Types of Dental Stem Cells and the Conditions They Are Used For

Both children and adults have stem cells surrounding and taking part in teeth. They participate in several functions, like supporting and helping our teeth stay healthy.

Scientists have found six types of dental stem cells that can treat several dental conditions. By retrieving stem cells from teeth and their surroundings, scientists can make them grow in the lab and further use them when needed.

Types of Dental Stem Cells

The six types of dental stem cells are:

  • Dental pulp stem cells: Found in the pulp, the central part of teeth.
  • Stem cells from human exfoliated deciduous teeth: These stem cells are retrieved from baby teeth.
  • Dental follicle stem cells are found in the follicle, covering the growing teeth.
  • Gingival fibroblastic stem cells: These stem cells are found in the gums.
  • Stem cells from apical papilla: These can be found in the papilla, located at the base of teeth roots.
  • Periodontal ligament stem cells: These are found surrounding the roots of teeth.

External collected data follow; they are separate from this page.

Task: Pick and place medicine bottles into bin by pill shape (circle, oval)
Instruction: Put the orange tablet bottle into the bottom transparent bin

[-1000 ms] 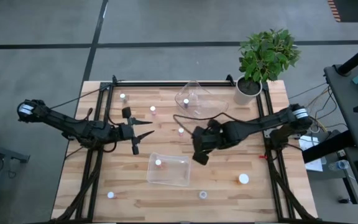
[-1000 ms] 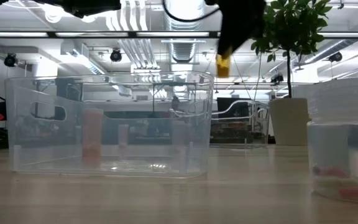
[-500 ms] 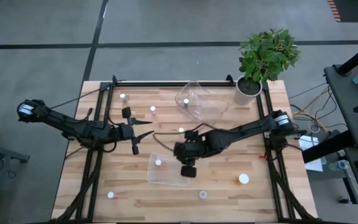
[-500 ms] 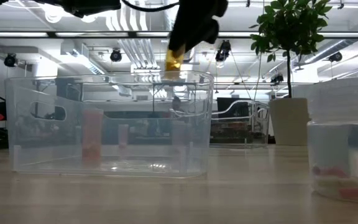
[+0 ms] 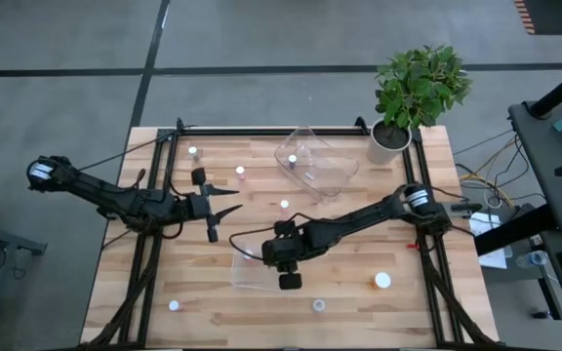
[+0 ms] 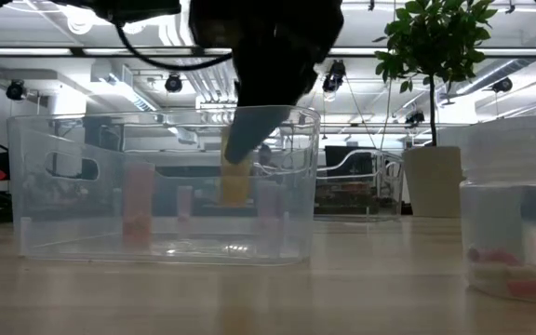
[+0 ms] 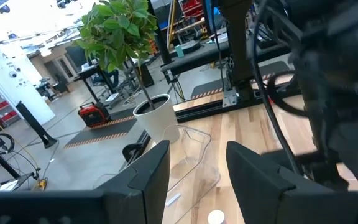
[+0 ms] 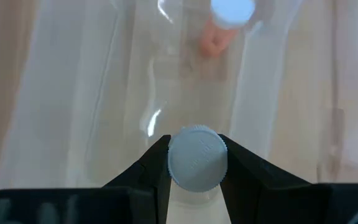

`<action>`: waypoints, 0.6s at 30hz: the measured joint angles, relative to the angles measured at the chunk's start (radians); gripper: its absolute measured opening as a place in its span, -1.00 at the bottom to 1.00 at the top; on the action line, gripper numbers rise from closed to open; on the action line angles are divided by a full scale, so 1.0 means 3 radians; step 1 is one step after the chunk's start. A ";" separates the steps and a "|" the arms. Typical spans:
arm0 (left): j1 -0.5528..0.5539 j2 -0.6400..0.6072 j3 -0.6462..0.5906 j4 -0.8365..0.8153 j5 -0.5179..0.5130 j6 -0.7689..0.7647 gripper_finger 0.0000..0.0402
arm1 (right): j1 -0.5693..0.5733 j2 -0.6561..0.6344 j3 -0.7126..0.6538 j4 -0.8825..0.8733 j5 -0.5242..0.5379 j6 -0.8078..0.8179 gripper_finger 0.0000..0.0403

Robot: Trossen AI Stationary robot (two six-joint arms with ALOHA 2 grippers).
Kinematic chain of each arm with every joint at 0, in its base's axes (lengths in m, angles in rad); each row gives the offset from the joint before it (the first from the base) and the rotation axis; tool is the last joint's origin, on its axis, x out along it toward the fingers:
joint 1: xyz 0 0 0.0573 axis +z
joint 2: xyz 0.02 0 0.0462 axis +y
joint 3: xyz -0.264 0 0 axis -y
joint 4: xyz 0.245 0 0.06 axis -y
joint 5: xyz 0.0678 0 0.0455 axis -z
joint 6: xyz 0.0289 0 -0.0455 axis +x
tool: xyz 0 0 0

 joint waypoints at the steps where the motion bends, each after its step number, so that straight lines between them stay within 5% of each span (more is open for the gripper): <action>1: 0.0000 0.0000 0.0000 -0.0001 0.0000 0.0000 -0.29 | 0.0000 0.0028 0.0000 0.0004 0.0003 -0.0025 -0.49; 18: 0.0000 0.0000 0.0001 -0.0001 0.0000 0.0002 -0.29 | -0.0003 0.0209 0.0002 0.0044 0.0039 -0.0198 -0.46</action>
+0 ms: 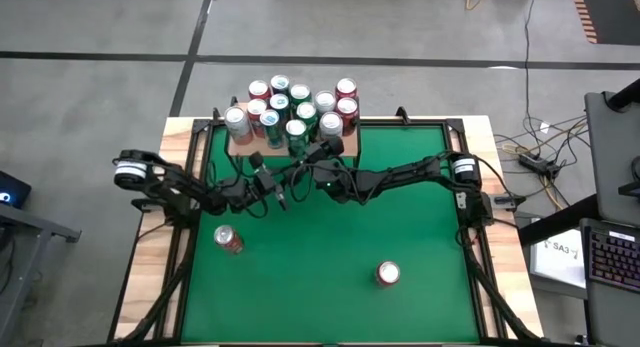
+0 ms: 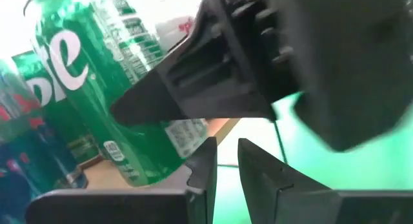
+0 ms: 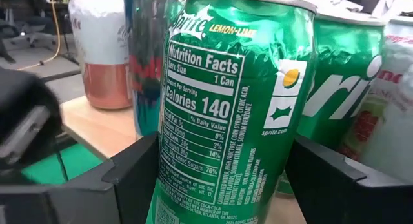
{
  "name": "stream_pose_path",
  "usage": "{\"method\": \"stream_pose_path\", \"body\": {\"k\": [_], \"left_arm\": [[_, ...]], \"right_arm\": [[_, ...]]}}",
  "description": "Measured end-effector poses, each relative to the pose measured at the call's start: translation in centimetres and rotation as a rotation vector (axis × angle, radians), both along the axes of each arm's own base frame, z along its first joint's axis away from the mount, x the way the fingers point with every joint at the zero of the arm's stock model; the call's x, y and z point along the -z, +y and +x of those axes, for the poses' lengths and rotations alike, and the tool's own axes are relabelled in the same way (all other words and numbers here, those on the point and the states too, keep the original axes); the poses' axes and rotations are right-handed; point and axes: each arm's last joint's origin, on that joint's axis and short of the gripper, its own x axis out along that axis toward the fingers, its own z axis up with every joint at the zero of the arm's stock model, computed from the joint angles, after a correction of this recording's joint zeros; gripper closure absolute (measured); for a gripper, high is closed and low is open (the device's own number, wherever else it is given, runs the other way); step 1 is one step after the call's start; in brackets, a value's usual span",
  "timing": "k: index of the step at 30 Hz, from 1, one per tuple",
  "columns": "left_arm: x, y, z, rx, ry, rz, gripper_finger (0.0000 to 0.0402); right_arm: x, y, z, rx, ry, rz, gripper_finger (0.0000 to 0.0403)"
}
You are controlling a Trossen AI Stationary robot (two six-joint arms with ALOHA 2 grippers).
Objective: Place canned beverage on shelf
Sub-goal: Put the green can on the shelf, then put the orange can on the shelf
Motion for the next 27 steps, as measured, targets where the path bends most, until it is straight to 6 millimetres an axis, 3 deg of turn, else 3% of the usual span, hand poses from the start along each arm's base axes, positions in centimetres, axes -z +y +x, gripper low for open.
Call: {"method": "stream_pose_path", "body": {"k": [6,13,19,27], "left_arm": [[0.4,0.9,1.1,-0.040,0.015,-0.002,0.0355],[0.3,1.4,1.8,-0.082,0.008,-0.003,0.0355],[0.3,1.6,2.1,-0.114,0.005,-0.005,0.0355],[0.2,1.6,2.0,-0.122,0.003,-0.006,0.0355]], "right_arm": [[0.1,-0.2,0.0,0.001,0.011,-0.002,0.0125],[0.1,-0.2,0.0,0.006,0.019,-0.008,0.0039],[-0.4,0.3,0.1,-0.007,0.041,-0.034,0.0028],[-3.4,2.7,-0.8,-0.078,0.026,-0.043,0.0025]]}}
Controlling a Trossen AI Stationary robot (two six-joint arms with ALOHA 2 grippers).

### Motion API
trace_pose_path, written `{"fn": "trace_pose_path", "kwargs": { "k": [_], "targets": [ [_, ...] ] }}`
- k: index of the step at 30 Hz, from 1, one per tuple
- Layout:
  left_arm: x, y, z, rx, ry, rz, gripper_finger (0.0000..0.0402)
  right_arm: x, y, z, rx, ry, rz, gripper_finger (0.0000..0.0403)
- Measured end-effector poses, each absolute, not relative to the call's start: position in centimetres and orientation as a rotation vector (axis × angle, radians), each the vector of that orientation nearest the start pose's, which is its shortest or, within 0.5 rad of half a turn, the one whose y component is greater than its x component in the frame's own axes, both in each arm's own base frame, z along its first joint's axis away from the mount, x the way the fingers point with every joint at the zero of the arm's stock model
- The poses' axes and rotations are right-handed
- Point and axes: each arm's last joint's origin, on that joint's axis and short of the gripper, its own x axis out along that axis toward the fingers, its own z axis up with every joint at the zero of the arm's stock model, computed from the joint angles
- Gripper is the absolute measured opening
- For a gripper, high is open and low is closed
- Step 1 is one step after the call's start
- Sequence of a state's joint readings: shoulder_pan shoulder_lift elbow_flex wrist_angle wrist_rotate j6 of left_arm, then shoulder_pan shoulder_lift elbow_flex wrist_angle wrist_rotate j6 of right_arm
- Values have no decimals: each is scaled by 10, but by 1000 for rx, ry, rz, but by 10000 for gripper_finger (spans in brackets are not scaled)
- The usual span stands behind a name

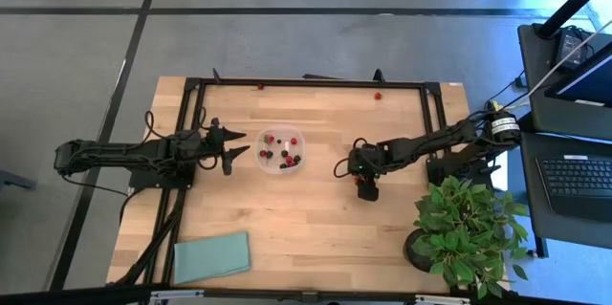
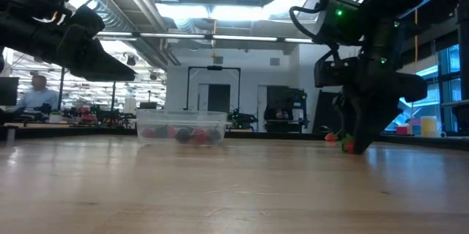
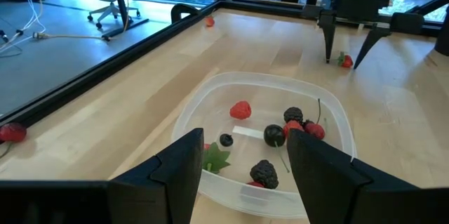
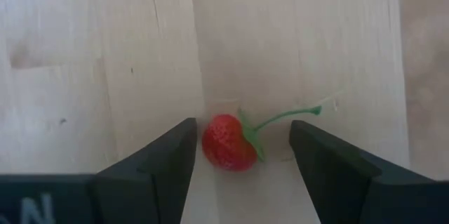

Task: Pick and placing Produce into tupperware
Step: Put the bottom strawberry into the transparent container

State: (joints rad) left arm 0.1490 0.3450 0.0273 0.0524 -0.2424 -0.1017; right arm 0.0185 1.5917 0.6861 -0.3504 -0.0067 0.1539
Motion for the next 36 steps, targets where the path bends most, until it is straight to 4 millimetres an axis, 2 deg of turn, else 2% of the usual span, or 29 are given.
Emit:
{"fn": "trace_pose_path", "kwargs": {
  "k": [12,26,36],
  "targets": [
    [113,24,148,-87,246,402,199,253,5,120,139,1252,-99,230],
    [113,24,148,-88,246,403,199,253,4,119,122,1258,-112,90],
    [113,24,148,-87,246,402,199,256,4,122,116,1248,-119,102]
  ]
}}
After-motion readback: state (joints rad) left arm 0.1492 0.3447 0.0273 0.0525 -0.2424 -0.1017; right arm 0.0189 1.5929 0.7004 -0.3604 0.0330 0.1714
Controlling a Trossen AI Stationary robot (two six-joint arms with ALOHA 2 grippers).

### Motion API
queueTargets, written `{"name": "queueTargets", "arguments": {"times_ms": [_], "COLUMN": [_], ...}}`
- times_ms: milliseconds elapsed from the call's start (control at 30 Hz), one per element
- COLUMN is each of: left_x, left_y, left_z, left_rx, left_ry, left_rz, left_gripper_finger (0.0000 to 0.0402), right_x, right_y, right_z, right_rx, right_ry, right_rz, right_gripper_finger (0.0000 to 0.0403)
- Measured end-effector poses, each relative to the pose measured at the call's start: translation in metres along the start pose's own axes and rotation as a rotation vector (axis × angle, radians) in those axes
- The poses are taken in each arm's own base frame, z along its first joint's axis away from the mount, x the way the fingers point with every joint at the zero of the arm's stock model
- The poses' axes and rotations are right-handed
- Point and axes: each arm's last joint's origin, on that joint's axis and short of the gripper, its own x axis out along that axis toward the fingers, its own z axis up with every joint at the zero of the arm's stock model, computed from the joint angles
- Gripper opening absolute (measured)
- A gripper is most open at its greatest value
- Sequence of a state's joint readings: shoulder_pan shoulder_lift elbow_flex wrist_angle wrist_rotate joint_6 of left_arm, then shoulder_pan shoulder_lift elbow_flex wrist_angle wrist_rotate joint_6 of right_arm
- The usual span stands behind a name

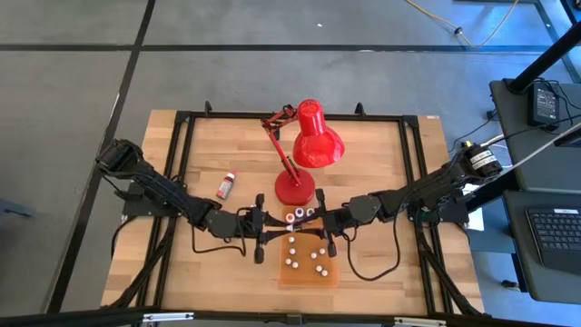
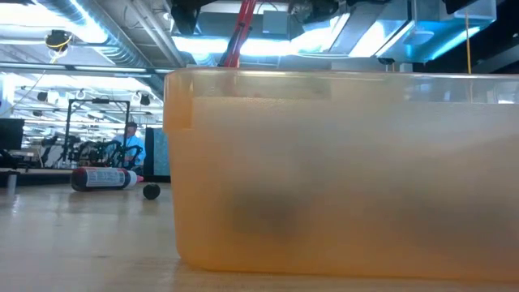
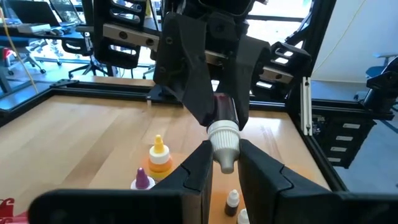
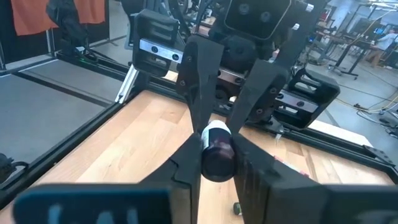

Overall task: Pick & Place food coloring
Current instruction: Put the small red food coloring bottle into the orange bin

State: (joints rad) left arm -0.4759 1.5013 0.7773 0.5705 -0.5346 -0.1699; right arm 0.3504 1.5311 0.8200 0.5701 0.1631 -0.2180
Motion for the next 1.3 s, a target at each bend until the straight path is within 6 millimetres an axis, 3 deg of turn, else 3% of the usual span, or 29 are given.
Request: {"name": "queueTargets", "arguments": {"times_ms": [767,1300], "left_x": [-0.003,-0.005], "left_y": [-0.005,-0.006], "left_z": [0.009,0.02], "left_rx": [0.056,0.055], "left_ry": [-0.101,-0.194], "left_rz": [0.024,0.012], "left_gripper_finger": [0.0062,0.012], "right_x": [-0.001,-0.001], "right_y": [-0.002,-0.004], "right_z": [0.008,0.015], "right_rx": [-0.037,-0.045], "right_ry": [-0.082,-0.155], "right_rz": [-0.018,-0.044], "right_gripper_finger": [0.0072,0.0075]}}
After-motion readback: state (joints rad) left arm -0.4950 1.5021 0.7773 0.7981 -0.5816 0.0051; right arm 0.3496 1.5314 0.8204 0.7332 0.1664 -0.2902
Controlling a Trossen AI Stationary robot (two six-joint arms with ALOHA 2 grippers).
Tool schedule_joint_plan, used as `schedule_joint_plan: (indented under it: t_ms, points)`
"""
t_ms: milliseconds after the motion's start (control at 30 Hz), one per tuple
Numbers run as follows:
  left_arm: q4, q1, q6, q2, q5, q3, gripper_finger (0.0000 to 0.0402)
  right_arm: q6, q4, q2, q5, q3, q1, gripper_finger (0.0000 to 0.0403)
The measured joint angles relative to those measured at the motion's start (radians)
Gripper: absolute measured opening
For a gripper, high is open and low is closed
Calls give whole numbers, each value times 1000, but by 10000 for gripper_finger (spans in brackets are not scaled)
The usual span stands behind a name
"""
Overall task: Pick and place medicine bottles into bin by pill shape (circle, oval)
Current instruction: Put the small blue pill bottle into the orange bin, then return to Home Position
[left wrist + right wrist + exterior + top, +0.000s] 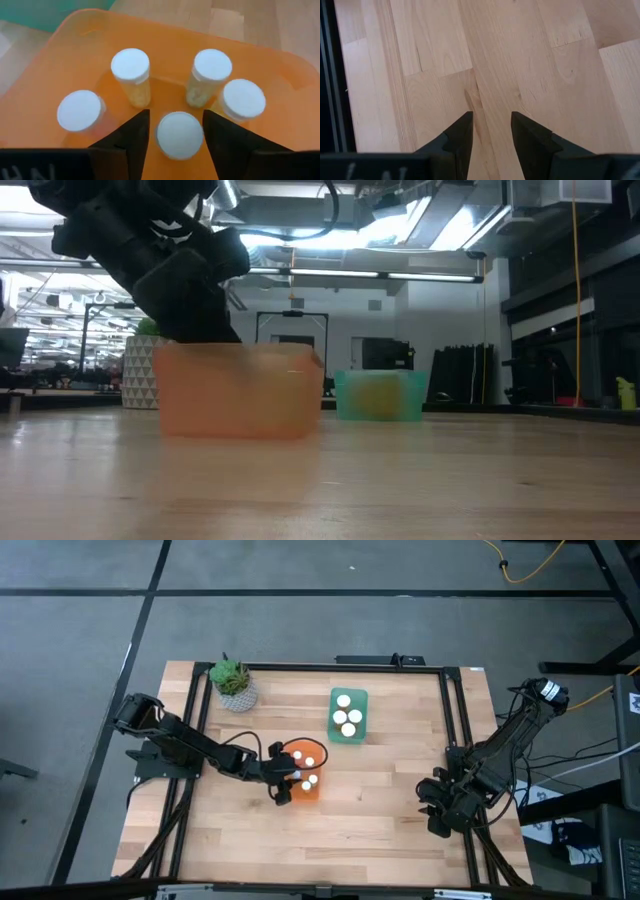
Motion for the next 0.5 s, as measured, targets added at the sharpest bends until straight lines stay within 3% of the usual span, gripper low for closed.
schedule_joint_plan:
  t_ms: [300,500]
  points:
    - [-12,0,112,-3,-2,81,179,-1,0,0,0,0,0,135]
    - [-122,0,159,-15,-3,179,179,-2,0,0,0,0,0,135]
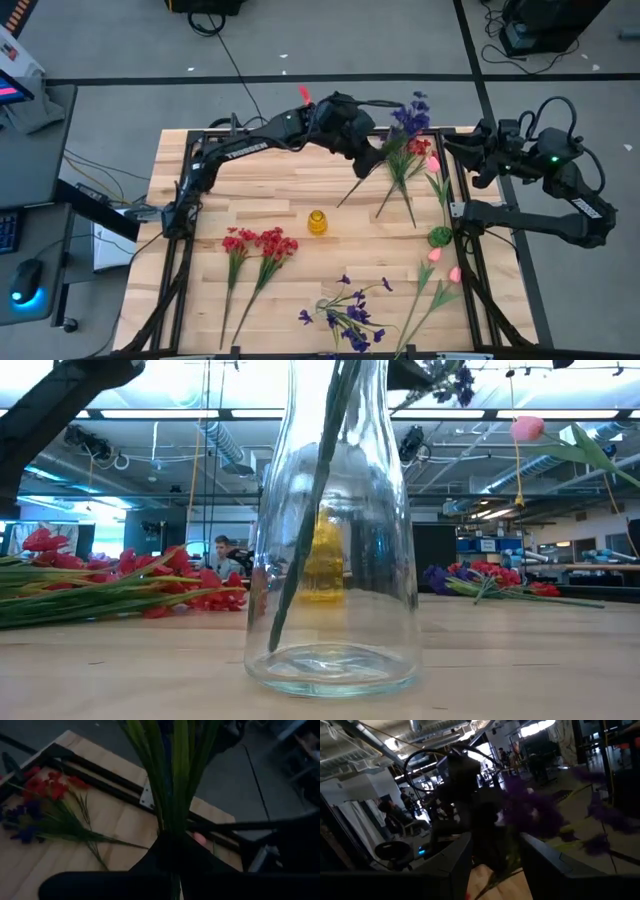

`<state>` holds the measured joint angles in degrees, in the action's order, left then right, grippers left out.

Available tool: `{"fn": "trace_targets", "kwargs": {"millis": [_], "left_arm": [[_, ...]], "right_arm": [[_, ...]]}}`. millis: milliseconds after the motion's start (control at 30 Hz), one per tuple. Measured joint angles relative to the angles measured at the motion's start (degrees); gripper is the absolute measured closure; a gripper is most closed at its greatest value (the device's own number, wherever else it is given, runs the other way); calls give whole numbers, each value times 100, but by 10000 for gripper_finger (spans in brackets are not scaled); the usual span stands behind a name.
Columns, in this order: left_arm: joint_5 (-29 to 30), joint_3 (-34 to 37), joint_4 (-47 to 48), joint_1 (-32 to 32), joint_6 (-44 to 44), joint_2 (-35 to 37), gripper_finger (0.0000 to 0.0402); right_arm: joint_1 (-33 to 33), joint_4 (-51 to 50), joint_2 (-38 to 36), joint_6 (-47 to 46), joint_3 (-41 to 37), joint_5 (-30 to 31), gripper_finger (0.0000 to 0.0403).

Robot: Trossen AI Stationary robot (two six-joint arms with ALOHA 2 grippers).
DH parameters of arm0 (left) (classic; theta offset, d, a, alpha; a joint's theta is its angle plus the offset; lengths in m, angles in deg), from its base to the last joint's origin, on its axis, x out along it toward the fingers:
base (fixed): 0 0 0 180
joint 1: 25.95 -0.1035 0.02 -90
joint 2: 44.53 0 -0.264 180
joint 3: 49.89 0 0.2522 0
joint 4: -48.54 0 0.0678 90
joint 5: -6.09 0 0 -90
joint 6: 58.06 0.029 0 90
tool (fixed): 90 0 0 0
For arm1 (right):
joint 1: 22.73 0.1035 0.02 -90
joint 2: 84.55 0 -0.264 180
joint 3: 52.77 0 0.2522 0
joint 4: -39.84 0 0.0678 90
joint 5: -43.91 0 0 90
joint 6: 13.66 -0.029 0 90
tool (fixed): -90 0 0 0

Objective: Sort flowers into vase by color
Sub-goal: Put the left purple flower into the yellow vase

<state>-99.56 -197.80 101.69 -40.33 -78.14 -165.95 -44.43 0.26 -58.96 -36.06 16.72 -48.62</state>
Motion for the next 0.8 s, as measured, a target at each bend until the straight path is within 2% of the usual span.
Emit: {"fn": "trace_targets", "kwargs": {"millis": [367,733,800], "left_arm": [[388,31,716,26,1437,880,386],[373,64,970,-23,1898,1554,386],[407,63,1337,-44,1974,1763,386]], "right_arm": [[-20,99,2,-189,0,343,232],[-20,429,0,-482,0,487,232],[-20,430,0,-501,0,510,232]]}}
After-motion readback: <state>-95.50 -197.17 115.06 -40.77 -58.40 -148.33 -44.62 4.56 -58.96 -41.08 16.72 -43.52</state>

Some Conditions For Which Scientists Are Applying Dental Stem Cells

  • Pulpitis: Inflammation of the dental pulp.
  • Periodontitis: Inflammation of tissues bordering teeth.
  • Periapical lesions: Problems with the tip of teeth roots or the alveolar bone (the socket where the teeth are inserted, a part of the jaw bone).
  • Tooth loss.

Dental Regeneration Clinical Trials in the USA

Now that we have reviewed the different types of dental stem cells and their applications let’s dive into the current clinical trials in dental regeneration in the USA.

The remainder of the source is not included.